Longtemps angle mort de la logistique urbaine, le « dernier kilomètre » cristallise aujourd’hui toutes les tensions du secteur. Entre l’explosion du commerce en ligne et l’impératif de décarbonation, l’équation semble insoluble pour les transporteurs traditionnels. Et si la réponse ne résidait pas dans de nouveaux véhicules, mais dans l’optimisation de ceux qui circulent déjà ? Analyse d’un changement de paradigme : le cotransportage.
Le constat est alarmant, et il est visible à l’œil nu dans n’importe quelle artère urbaine ou route de campagne. Le transport de marchandises s’est hissé au rang des postes majeurs de consommation d’énergie et d’émissions de CO2. La tendance s’est accentuée ces dernières années par la modification de nos habitudes de consommation. En effet, l’e-commerce ne se contente plus de croître, il se fragmente.
La répercussion immédiate est une multiplication des véhicules de livraison dédiés, souvent en sous-capacité de chargement, voire effectuant des trajets de retour totalement à vide. Ce gaspillage pose une problématique lourde de conséquence. Comment assurer la fluidité logistique nécessaire à la vitalité économique sans alourdir une facture environnementale déjà critique ? Le modèle du « toujours plus de camions » a atteint ses limites physiques et sociétales.
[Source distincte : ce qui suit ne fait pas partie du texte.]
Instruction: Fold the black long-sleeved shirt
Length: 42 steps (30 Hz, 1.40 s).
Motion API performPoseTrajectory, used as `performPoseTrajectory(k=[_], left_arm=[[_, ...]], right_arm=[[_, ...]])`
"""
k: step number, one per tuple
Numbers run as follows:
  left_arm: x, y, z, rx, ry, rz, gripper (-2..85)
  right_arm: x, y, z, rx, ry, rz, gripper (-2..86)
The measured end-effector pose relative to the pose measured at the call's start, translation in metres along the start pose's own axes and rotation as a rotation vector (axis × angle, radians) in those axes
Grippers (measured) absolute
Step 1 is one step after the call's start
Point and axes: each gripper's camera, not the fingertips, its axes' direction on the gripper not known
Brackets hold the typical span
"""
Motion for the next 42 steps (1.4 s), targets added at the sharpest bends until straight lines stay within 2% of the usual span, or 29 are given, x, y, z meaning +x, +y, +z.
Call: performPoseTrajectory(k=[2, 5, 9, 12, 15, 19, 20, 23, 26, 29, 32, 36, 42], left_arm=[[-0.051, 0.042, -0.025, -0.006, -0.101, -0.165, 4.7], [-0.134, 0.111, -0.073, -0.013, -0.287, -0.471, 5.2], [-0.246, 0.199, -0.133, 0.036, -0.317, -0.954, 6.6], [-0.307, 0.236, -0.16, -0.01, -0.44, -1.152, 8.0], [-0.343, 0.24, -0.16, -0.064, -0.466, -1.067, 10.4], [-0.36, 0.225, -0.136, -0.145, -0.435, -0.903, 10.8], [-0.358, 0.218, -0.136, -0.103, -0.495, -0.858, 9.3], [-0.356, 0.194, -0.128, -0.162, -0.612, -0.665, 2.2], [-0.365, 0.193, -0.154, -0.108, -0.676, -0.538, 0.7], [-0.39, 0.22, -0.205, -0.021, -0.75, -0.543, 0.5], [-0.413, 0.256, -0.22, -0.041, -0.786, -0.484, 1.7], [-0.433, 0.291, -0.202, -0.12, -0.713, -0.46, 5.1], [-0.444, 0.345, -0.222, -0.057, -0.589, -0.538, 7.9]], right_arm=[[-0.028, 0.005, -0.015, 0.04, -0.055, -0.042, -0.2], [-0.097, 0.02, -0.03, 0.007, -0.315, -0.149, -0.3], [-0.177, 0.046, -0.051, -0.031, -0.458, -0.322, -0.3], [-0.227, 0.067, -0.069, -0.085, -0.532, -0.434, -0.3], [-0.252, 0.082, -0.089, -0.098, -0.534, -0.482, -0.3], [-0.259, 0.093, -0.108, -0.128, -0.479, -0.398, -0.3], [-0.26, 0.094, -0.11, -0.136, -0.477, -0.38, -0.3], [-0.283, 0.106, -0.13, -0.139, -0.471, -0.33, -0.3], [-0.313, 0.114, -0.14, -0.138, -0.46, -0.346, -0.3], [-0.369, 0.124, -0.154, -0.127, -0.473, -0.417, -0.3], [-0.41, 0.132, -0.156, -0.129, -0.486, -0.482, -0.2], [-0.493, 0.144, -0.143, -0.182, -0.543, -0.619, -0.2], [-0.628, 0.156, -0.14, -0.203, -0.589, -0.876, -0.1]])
Le Cotransportage : vers une mobilité partagée des biens
Face à cette saturation, le cotransportage propose un changement de modèle radical. Il ne s’agit plus d’ajouter des infrastructures, mais de changer de lunettes pour regarder la route. Le concept repose sur l’application des principes de l’économie collaborative au transport de marchandises. Il s’agit de permettre à des particuliers de profiter d’un trajet personnel déjà planifié et fixe pour acheminer un colis.
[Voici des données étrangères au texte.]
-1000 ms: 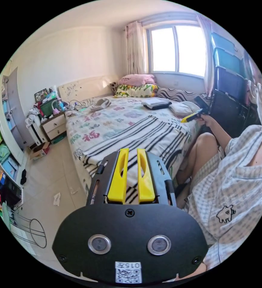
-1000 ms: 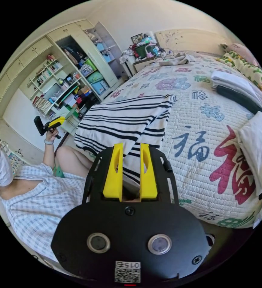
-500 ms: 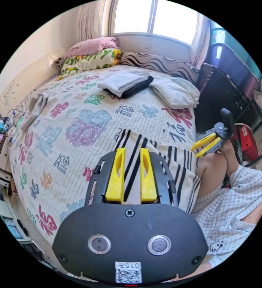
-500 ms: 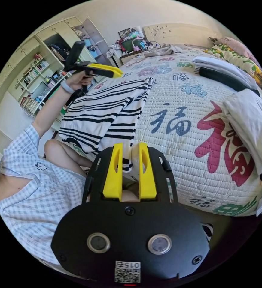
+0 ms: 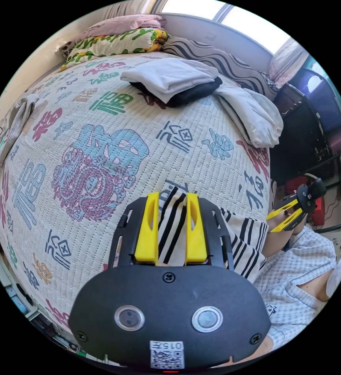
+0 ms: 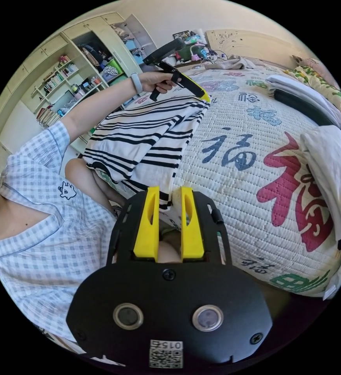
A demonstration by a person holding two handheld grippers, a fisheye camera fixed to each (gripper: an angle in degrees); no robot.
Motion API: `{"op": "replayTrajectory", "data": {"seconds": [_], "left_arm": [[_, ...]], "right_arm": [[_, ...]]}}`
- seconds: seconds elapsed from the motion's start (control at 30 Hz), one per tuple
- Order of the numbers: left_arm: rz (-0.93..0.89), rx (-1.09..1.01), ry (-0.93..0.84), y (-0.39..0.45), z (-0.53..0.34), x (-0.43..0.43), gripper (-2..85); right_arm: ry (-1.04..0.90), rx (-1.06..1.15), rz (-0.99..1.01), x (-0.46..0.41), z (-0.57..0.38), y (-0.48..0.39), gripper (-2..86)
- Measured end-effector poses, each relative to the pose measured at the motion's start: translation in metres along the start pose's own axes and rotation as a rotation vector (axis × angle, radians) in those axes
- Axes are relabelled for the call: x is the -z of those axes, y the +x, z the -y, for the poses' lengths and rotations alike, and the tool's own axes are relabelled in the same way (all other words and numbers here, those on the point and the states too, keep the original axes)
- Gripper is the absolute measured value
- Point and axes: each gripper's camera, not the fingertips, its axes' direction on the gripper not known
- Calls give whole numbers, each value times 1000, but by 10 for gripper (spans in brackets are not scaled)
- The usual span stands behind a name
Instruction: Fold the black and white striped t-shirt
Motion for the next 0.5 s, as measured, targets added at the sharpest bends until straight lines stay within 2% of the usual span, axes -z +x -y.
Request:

L’approche marque une rupture nette avec la logistique traditionnelle. Là où le modèle industriel repose sur la détention d’actifs lourds (flottes, maintenance, carburant), le cotransportage valorise la mobilité existante des citoyens. La logique est celle d’une optimisation des flux. On ne crée pas de déplacement supplémentaire, on densifie l’utilité d’un véhicule déjà en mouvement. C’est donc en quelque sorte une forme d’efficacité énergétique. La transformation d’une capacité de transport « perdue » (un coffre vide sur un trajet domicile-travail) est convertie en valeur logistique concrète.
Une réponse agile aux fractures territoriales
En réalité, c’est sur le terrain opérationnel que la différence se joue, notamment sur la question de la couverture géographique. Les transporteurs classiques peinent structurellement à rentabiliser la desserte des zones rurales ou périurbaines, où la faible densité des livraisons fait exploser les coûts kilométriques et énergétiques.
Et c’est ici que le maillage citoyen révèle toute sa puissance. Pour les acteurs de la distribution, intégrer une solution de cotransportage permet de flexibiliser leur chaîne logistique là où les modèles rigides échouent. La capillarité naturelle permet d’atteindre des zones isolées avec la même efficacité qu’un centre-ville. De plus, cette agilité offre une capacité d’absorption des pics d’activité (Black Friday, fêtes de fin d’année) sans pour autant nécessiter d’investissements lourds en infrastructures temporaires. La flotte demeure élastique, car elle est constituée du trafic quotidien des habitants eux-mêmes.
RSE : Au-delà du carbone, le lien humain
L’argumentaire écologique du dispositif est mécaniquement robuste. En s’affranchissant des trajets dédiés à la livraison pure, le cotransportage réduit drastiquement l’empreinte carbone unitaire par colis. Le paquet se greffe sur un déplacement motorisé préexistant avec un « coût marginal » de CO2 quasi nul, contribuant directement à une logistique durable.
Mais réduire l’innovation à sa seule mesure du carbone resterait une erreur d’analyse. Elle porte en elle une dimension sociétale forte, souvent absente des rapports RSE (Responsabilité Sociétale des Entreprises). Le cotransportage réintroduit une forme d’entraide de voisinage et de contact humain dans des échanges commerciaux. Il transforme l’acte de livraison, souvent perçu comme une nuisance, en un vecteur de lien social local.
Une brique essentielle de la ville de demain
Le cotransportage ne doit plus être analysé comme une solution alternative sympathique ou « de dépannage ». Il s’impose désormais comme une brique essentielle de la « Smart City » et de la logistique verte de demain. Par la combinaison des flux de personnes et des flux de marchandises, il offre une vision où la technologie sert à mieux organiser le réel plutôt qu’à le remplacer. Ce n’est plus une option, c’est un standard complémentaire nécessaire pour construire une mobilité durable et résiliente.